After extensive tests through the winter of 2007-08 under the name PopSnap, Austin launched a web series and blog called Pop17 in March 2008. Pop17 features interviews with tech-oriented business owners and Internet personalities at tech-related events and parties. It also includes commentary and news on technology and business topics; Rocketboom and Mekanism contributed to the production of the show in 2008 and 2010. Contributors to Pop17 include Jesse Draper and Caitlin Hill.
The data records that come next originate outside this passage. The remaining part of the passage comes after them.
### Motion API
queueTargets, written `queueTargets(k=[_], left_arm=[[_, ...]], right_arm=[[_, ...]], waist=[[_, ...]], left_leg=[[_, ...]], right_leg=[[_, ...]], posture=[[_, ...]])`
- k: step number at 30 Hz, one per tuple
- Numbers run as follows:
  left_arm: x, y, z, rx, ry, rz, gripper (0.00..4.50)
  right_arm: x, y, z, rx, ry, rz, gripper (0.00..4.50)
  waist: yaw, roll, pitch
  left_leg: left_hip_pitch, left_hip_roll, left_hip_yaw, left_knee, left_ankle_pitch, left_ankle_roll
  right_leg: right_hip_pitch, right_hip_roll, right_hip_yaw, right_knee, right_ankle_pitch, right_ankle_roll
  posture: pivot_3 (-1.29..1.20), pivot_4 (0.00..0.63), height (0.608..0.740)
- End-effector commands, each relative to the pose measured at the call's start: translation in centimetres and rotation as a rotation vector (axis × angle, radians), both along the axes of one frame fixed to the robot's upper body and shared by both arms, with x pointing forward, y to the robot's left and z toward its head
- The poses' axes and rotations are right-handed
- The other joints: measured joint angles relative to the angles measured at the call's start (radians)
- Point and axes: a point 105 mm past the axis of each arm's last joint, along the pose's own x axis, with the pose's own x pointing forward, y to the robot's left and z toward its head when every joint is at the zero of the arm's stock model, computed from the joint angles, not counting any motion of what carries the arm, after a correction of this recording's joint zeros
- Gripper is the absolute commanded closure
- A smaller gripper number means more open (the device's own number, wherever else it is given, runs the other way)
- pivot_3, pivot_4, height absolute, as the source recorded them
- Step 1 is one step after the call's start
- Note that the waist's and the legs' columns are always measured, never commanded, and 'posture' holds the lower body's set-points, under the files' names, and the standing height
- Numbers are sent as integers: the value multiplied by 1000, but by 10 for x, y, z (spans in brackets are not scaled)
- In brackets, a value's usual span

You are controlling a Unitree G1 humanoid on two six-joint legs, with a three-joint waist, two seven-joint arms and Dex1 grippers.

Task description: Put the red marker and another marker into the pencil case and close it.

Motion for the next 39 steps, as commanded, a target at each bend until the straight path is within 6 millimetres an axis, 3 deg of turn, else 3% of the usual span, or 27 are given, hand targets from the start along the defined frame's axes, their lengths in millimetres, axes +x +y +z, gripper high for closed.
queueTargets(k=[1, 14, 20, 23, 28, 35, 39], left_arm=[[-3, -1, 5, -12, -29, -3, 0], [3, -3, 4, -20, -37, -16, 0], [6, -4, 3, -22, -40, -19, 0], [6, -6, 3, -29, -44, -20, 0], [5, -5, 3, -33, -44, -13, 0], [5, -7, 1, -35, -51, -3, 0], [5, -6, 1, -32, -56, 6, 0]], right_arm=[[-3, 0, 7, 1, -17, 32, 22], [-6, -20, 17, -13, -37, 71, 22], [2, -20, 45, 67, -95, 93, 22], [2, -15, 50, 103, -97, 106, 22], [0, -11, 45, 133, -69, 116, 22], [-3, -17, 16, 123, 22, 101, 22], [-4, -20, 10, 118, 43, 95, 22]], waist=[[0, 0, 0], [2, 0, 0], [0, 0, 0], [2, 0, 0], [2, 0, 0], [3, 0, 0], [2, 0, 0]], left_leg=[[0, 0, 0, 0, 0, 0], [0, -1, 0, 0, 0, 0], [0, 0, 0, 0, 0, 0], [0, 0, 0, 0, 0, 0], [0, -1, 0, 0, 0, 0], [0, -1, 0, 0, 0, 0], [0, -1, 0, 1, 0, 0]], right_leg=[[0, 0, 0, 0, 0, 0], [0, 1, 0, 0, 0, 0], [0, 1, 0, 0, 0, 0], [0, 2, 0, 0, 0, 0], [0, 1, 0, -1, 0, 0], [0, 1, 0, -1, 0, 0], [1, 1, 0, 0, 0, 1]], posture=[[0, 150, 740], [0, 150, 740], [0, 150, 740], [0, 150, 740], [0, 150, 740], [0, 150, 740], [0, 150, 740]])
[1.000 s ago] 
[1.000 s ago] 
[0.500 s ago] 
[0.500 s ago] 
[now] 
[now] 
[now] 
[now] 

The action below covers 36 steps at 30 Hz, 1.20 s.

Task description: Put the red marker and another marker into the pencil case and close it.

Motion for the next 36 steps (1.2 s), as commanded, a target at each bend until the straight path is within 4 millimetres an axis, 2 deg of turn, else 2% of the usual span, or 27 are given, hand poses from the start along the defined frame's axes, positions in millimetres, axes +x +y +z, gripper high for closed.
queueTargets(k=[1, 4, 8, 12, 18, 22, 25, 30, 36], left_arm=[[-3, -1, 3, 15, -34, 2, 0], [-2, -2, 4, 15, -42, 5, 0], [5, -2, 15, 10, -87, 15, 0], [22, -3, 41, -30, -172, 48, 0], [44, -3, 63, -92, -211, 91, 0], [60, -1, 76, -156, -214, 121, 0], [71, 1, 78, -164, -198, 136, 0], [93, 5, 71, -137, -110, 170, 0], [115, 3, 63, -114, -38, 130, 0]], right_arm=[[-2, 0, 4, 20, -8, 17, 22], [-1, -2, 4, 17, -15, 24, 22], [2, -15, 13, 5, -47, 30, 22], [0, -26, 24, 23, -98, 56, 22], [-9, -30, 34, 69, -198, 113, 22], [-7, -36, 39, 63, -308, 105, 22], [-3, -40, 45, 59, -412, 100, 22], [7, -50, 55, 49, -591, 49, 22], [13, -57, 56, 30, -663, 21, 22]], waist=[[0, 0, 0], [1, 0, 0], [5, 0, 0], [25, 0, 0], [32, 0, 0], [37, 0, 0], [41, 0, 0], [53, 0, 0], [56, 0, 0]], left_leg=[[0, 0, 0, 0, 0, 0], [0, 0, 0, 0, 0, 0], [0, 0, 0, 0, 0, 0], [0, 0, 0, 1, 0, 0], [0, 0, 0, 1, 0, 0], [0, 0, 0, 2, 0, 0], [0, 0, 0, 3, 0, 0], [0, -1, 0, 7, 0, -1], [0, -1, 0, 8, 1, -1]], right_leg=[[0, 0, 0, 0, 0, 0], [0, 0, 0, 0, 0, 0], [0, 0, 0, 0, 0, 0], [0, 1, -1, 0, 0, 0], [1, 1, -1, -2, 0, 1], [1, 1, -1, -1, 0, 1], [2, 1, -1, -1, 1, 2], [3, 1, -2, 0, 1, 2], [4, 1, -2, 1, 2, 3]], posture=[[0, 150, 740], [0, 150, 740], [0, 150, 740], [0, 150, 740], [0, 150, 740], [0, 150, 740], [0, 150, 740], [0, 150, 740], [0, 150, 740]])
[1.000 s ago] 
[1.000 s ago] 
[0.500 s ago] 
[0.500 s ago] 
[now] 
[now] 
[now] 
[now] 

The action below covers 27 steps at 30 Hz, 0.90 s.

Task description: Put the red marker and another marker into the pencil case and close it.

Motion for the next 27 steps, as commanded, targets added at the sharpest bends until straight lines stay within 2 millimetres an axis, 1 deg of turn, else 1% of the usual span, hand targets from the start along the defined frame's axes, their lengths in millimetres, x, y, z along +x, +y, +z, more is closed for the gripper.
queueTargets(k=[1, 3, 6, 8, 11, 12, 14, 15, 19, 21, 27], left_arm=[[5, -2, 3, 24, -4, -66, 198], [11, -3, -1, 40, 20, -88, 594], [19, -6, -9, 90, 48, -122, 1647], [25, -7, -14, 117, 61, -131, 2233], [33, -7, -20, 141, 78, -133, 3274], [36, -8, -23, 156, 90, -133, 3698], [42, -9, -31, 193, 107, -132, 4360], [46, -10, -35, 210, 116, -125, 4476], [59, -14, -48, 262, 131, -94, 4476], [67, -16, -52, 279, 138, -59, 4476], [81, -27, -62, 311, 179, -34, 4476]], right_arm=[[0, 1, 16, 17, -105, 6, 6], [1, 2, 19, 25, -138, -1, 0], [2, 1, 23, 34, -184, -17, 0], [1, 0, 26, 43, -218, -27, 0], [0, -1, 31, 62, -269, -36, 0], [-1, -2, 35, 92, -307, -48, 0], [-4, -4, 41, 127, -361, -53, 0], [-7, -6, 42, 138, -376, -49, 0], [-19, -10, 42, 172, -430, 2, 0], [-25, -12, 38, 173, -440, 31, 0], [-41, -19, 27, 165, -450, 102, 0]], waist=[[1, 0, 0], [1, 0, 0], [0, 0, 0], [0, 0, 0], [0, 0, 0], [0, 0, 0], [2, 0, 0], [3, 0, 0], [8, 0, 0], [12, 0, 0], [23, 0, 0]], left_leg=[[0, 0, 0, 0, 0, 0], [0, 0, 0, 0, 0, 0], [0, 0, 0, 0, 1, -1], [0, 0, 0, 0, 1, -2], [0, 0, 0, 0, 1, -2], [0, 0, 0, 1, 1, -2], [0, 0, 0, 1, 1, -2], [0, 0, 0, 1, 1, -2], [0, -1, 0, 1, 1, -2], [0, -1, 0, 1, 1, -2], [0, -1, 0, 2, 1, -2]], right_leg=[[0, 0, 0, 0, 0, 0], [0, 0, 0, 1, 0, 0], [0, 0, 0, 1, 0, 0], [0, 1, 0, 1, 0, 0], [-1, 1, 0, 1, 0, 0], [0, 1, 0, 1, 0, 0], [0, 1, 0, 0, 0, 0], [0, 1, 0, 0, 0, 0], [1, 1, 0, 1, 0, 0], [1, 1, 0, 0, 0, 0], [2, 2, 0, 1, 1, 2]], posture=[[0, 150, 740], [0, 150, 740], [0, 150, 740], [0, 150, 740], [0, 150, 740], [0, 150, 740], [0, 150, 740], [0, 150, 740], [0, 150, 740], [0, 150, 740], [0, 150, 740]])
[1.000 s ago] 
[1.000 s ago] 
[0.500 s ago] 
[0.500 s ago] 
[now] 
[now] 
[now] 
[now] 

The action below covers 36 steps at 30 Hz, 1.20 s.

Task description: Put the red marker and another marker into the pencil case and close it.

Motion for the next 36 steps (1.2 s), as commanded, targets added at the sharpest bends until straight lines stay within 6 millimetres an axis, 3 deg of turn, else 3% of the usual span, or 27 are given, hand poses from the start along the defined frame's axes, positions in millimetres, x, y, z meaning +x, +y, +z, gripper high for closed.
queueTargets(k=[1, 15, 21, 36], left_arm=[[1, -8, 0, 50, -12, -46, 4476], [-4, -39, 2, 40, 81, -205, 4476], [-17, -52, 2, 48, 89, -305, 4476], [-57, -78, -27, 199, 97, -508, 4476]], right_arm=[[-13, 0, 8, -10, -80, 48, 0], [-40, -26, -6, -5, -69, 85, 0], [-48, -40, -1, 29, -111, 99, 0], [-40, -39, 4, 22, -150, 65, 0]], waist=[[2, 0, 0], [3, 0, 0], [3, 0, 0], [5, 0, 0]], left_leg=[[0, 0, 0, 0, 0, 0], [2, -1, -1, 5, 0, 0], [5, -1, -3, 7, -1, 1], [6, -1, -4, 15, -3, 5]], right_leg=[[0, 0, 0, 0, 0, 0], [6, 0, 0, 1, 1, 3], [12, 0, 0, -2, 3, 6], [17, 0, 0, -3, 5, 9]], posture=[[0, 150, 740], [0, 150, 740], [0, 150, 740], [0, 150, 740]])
====Start-Ups: Silicon Valley====
Austin was featured as one of the main cast members on Start-Ups: Silicon Valley, a reality TV show that aired on Bravo, that followed the lives of six people who worked for startup companies in the San Francisco Bay Area. On the show, Austin lives at the Four Seasons Silicon Valley as entrepreneur in residence, producing marketing videos for them on Pop17.

====Other media====
In late 2011, Austin became a correspondent for TV networks such as Fox and Logo. She worked as an online personality for The X Factor and The X Factor Pepsi Live Preshow, as well as casting their unscripted home-viewing parties via Skype. She hosted and co-produced the San Francisco edition of VidBlogger Nation; a Comcast OnDemand TV network with each host sharing stories of people, places and events in their city. She also produces tech reports for Logo's NewNowNext. Austin has been a correspondent for Better, where she explained topics and trends regarding social media. Since late 2010, Austin contributes articles and Pop17 episodes to Forbes magazine.

==Recognition==
At age 25, Austin was named to Forbes 30 under 30 in media. Ignite Social Media included her in their ranking of five women covering New Media on the Internet. In 2008, she was named one of the 50 most influential female bloggers by North X East. Also in 2008, she appeared on Donny Deutsch's The Big Idea.

In the first edition of Dan Schawbel's' book Me 2.0: Build a Powerful Brand to Achieve Career Success, Austin and Pop17 were profiled in a chapter of "success stories". She was featured on the front cover of the May 2009 issue of Personal Branding magazine. In 2010, she was selected as one of Vanity Fairs "America's Tweethearts".